Determine the count of lines containing "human" in the entries below and return only that figure.

Collected data entries:

· · · ·

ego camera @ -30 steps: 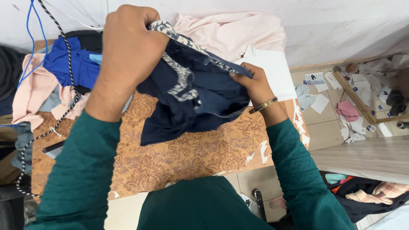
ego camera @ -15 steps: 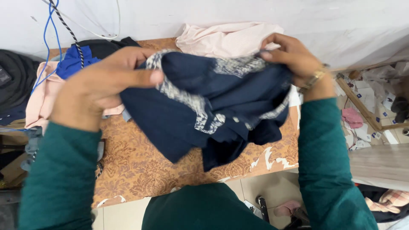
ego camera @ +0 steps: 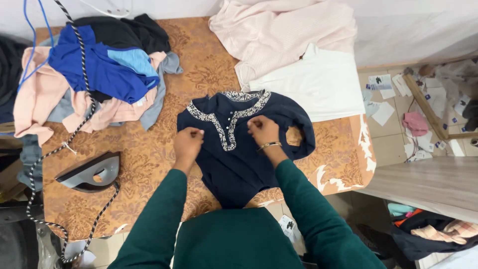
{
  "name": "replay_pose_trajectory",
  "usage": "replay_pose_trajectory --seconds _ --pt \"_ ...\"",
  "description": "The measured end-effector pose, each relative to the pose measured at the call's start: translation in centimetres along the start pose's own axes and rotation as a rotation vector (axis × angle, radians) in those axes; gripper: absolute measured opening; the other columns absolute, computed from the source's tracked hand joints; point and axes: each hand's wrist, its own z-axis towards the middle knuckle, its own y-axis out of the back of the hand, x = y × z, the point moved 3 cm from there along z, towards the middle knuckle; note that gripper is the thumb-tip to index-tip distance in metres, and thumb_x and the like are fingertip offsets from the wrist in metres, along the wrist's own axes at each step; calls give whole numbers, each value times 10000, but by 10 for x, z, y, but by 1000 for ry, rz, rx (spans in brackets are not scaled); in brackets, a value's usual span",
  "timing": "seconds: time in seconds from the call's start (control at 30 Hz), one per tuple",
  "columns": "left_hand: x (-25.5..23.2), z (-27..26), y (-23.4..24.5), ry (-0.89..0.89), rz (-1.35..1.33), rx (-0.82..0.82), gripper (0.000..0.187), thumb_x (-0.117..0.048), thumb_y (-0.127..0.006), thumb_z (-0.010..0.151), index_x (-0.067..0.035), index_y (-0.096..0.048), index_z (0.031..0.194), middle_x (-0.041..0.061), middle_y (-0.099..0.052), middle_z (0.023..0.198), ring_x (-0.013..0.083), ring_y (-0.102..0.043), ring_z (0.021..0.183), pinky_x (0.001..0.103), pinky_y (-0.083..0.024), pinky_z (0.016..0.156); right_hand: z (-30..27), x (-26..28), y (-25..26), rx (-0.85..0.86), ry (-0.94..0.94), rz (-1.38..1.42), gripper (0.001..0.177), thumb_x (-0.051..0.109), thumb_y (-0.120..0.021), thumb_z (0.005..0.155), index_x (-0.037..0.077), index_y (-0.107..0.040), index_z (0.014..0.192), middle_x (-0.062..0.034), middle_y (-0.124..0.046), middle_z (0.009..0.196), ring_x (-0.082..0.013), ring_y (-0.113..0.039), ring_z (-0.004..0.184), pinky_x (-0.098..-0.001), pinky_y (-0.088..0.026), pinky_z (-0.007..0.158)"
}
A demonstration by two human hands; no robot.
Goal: The person irons a white pair of shorts and then a dark blue long-sleeved shirt on a patterned ironing board. They smooth the garments with their hands, use a steam iron to press the fabric, and reposition the items to iron different sections.
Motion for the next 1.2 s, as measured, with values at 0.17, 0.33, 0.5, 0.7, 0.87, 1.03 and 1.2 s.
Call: replay_pose_trajectory --seconds 0.17,0.33,0.5,0.7,0.87,1.03,1.2 --pt "-20 4 -39 175 -149 74 172 -170 -716 907 -23 -766 982 87 -785 839 156 -775 746 330 -598 644 2 -14 -44 142 -138 55 157 155 -772 870 35 -784 971 -70 -790 802 -108 -755 658 -259 -600 587" --pt "-25 14 -62 139 83 -23 140 -181 -780 855 -119 -819 973 81 -785 896 227 -756 820 344 -576 767 0 -8 -61 150 58 -216 147 167 -816 829 104 -818 962 -70 -782 841 -170 -753 706 -303 -595 674" --pt "-21 20 -71 263 143 -42 115 -186 -788 835 -155 -825 939 62 -789 906 240 -758 858 351 -581 802 -6 5 -65 96 76 -358 164 183 -809 803 190 -826 965 -23 -728 889 -217 -722 760 -358 -585 711" --pt "-23 9 -77 144 182 -121 113 -167 -814 809 -116 -803 909 83 -774 903 267 -750 850 374 -581 797 3 5 -70 126 167 -409 147 193 -812 797 210 -838 941 13 -725 905 -211 -707 791 -362 -572 705" --pt "-33 0 -83 136 233 -165 121 -182 -851 792 -106 -814 877 110 -733 968 298 -728 865 406 -570 786 12 -1 -69 175 61 -378 116 234 -836 781 223 -839 896 29 -719 895 -197 -706 794 -350 -565 709" --pt "-29 0 -90 286 177 -142 110 -173 -865 768 -114 -819 849 70 -725 1005 274 -723 889 390 -572 779 8 -4 -69 244 5 -351 107 253 -832 802 203 -826 896 26 -703 905 -195 -707 827 -352 -554 729" --pt "-24 -1 -94 284 176 -106 93 -115 -823 788 -105 -809 880 74 -743 991 253 -738 904 377 -577 807 10 -7 -65 318 39 -302 120 180 -800 804 192 -825 921 12 -704 932 -198 -716 854 -348 -563 758"
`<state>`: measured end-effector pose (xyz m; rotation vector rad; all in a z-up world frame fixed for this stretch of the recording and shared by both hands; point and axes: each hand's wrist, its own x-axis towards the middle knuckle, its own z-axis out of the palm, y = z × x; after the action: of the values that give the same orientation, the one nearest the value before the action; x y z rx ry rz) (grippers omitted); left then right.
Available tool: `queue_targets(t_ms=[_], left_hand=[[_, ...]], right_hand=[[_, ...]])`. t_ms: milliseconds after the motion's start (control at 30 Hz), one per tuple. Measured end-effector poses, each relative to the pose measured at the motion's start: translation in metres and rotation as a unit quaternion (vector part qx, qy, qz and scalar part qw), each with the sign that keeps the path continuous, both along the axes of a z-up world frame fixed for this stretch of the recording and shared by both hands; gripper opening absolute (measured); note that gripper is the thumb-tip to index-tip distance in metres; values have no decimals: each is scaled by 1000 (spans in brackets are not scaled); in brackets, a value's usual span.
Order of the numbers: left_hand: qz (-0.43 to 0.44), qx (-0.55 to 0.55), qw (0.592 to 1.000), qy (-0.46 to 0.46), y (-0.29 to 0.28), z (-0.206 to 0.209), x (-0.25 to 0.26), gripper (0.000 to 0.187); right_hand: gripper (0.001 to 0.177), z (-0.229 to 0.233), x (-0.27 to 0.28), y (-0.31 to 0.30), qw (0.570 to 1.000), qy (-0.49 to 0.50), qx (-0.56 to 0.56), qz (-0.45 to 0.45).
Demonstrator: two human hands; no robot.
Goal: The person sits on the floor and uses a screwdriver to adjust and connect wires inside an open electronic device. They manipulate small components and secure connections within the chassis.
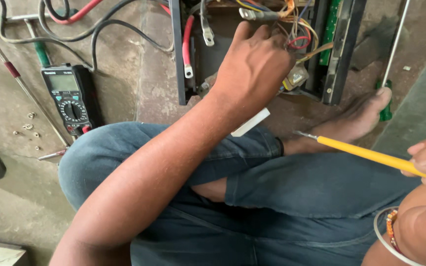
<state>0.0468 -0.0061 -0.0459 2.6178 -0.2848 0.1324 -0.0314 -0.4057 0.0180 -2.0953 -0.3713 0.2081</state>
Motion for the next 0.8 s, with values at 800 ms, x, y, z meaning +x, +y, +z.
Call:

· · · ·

**ANSWER FOR THIS EXERCISE**: 2